Please give back word for word the lines of the material below between the line containing "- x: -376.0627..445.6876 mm" and the line containing "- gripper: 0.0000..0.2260", inclusive.

Provided information >>

....

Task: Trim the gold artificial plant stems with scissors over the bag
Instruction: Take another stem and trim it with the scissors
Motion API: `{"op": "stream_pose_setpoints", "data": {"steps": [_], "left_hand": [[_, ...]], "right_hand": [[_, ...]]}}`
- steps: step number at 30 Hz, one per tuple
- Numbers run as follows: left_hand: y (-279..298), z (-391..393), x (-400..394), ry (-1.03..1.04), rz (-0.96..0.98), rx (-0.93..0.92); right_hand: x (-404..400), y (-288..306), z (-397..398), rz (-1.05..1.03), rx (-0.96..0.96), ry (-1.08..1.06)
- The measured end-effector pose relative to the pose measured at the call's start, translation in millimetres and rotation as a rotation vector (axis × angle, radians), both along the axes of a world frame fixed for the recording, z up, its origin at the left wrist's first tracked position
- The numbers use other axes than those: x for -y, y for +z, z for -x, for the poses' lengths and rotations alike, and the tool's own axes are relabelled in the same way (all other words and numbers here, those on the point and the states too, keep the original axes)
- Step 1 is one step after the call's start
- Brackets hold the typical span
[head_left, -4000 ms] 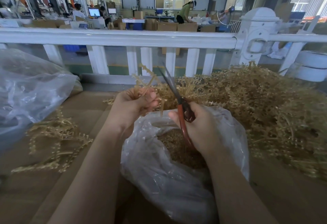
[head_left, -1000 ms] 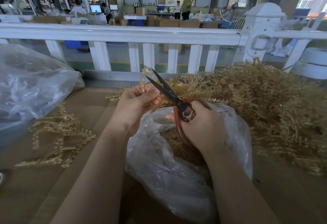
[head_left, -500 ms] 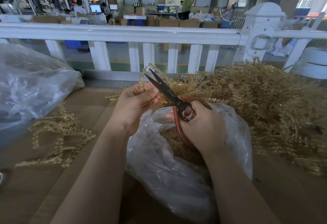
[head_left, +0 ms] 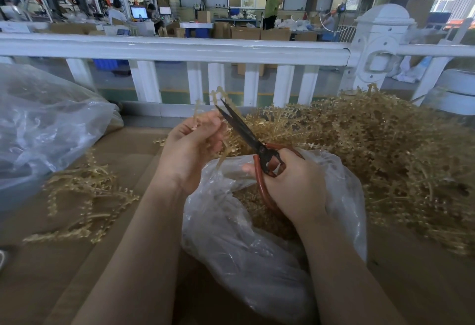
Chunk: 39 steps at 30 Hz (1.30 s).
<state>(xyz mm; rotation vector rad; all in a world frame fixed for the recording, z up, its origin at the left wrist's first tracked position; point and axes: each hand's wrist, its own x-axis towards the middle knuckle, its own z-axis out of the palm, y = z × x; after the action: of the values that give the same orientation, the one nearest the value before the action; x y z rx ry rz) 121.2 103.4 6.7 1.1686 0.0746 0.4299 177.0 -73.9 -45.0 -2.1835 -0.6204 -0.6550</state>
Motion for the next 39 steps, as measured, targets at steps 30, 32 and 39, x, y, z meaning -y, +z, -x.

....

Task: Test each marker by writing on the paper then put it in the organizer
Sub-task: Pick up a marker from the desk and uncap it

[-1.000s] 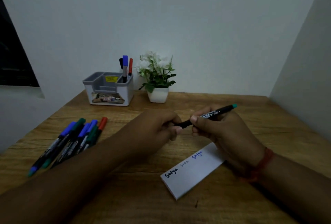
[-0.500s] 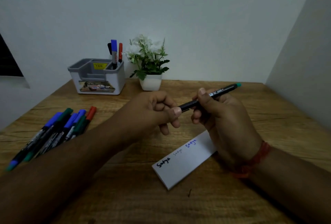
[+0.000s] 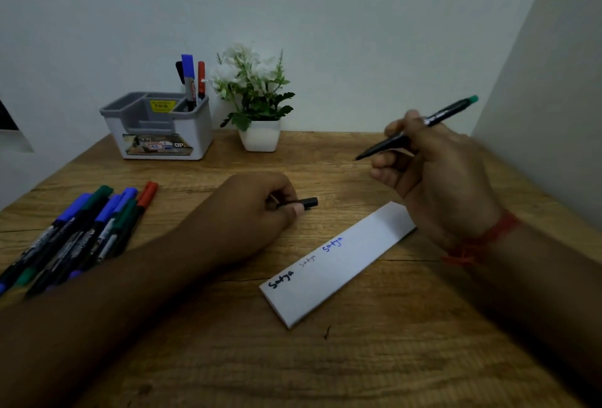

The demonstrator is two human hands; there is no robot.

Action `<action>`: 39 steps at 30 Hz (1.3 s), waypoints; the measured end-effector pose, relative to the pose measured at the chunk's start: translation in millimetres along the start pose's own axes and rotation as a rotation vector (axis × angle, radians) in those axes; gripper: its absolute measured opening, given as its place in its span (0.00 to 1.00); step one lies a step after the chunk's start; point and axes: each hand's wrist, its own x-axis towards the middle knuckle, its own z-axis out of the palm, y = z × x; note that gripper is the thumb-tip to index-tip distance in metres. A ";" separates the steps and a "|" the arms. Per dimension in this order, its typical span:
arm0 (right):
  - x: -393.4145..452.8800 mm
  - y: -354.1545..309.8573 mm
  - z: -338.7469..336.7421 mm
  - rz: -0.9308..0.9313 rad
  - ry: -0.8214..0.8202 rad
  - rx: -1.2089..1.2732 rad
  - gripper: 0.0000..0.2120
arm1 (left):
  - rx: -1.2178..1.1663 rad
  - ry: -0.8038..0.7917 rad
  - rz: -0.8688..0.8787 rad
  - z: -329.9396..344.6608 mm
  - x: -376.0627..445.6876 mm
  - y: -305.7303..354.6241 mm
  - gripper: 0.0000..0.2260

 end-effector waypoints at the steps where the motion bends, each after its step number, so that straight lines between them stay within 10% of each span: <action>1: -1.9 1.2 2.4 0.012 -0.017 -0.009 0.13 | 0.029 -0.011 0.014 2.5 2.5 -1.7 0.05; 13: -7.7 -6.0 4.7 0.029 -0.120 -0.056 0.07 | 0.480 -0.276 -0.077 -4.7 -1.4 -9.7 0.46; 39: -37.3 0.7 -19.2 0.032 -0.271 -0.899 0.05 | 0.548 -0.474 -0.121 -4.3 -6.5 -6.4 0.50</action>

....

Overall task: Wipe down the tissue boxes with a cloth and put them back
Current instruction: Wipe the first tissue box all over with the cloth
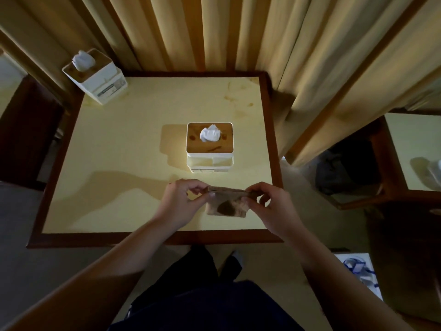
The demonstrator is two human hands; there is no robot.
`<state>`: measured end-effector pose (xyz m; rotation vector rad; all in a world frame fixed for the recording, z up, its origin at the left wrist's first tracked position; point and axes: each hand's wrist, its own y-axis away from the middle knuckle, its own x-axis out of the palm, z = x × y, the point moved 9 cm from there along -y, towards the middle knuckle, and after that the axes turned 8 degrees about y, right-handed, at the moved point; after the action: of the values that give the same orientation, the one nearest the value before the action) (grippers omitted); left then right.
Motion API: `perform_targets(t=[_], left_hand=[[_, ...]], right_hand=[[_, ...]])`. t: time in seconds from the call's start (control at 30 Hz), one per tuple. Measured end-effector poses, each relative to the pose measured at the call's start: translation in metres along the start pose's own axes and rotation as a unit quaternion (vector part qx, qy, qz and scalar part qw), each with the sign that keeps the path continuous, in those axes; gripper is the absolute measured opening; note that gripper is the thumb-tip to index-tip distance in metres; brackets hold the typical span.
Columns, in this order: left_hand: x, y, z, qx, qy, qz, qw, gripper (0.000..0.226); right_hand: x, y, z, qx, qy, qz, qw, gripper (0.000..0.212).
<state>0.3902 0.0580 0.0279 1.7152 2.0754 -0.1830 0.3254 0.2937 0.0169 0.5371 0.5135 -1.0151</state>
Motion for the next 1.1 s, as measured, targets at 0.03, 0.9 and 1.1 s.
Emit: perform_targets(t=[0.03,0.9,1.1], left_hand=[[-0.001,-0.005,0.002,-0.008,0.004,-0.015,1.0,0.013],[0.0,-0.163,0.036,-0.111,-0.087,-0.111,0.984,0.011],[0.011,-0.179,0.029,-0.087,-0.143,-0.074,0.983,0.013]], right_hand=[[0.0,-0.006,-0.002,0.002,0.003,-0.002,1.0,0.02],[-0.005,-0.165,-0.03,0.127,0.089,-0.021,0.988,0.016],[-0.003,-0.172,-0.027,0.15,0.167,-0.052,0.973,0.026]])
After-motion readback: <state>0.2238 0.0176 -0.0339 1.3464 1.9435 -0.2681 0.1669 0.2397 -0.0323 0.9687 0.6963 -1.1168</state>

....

Reply to the exercise >>
  - x: -376.0627..445.6876 mm
  - y: -305.7303..354.6241 mm
  - gripper: 0.0000..0.2260

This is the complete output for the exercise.